What you should do = Include the line containing "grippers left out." and all lines before it, repeated exactly from the listing below, without pictures.

Dataset content =
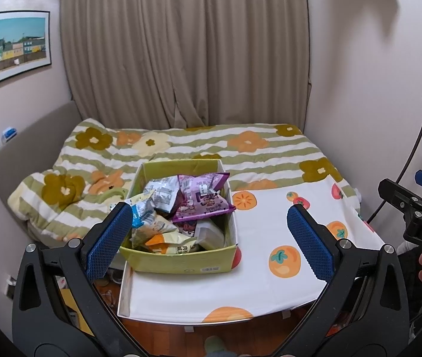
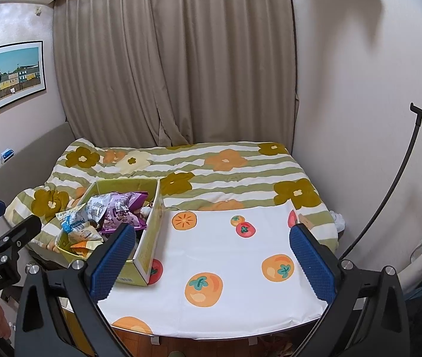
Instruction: Organize snacks
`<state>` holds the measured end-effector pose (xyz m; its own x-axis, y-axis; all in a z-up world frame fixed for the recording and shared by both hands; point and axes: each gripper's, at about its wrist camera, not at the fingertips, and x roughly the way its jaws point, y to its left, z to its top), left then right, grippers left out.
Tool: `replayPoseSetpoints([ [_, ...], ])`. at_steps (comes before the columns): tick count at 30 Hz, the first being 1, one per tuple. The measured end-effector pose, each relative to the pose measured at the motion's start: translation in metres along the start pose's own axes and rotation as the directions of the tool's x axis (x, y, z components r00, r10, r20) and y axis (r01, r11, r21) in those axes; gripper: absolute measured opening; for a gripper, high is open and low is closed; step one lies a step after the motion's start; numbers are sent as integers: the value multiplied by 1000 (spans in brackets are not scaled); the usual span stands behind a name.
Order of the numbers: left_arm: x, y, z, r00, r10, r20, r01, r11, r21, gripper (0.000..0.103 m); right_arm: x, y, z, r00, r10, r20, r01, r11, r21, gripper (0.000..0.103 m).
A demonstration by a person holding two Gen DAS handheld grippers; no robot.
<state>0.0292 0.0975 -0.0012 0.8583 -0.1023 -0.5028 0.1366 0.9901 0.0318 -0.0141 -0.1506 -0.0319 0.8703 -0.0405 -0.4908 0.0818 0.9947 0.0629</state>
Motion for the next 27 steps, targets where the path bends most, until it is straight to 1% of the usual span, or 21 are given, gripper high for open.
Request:
replayPoseSetpoints([
  [16,2,1,-3,1000,1,0,-1,1000,2,103,1,-2,1,1000,-10,-2,10,1000,3,103],
  [22,0,-2,-5,1000,17,17,-17,1000,8,103,2,0,1,1000,-11,0,11,1000,7,103],
  [27,-4,-4,-6,999,11,34,-12,1000,13,103,1,0,1,1000,-9,-1,9,1000,7,103],
])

Result of the exercise =
Instruction: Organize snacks
`<state>` holds the measured end-effector pose (xyz m; its own x-axis, y-axis; all in a z-up world frame fixed for the recording and shared by both hands; point and axes: each gripper's, at about its wrist camera, not at the fingertips, and x roughly the way its jaws point, y to its left, z to its top), left then right, grippers left out.

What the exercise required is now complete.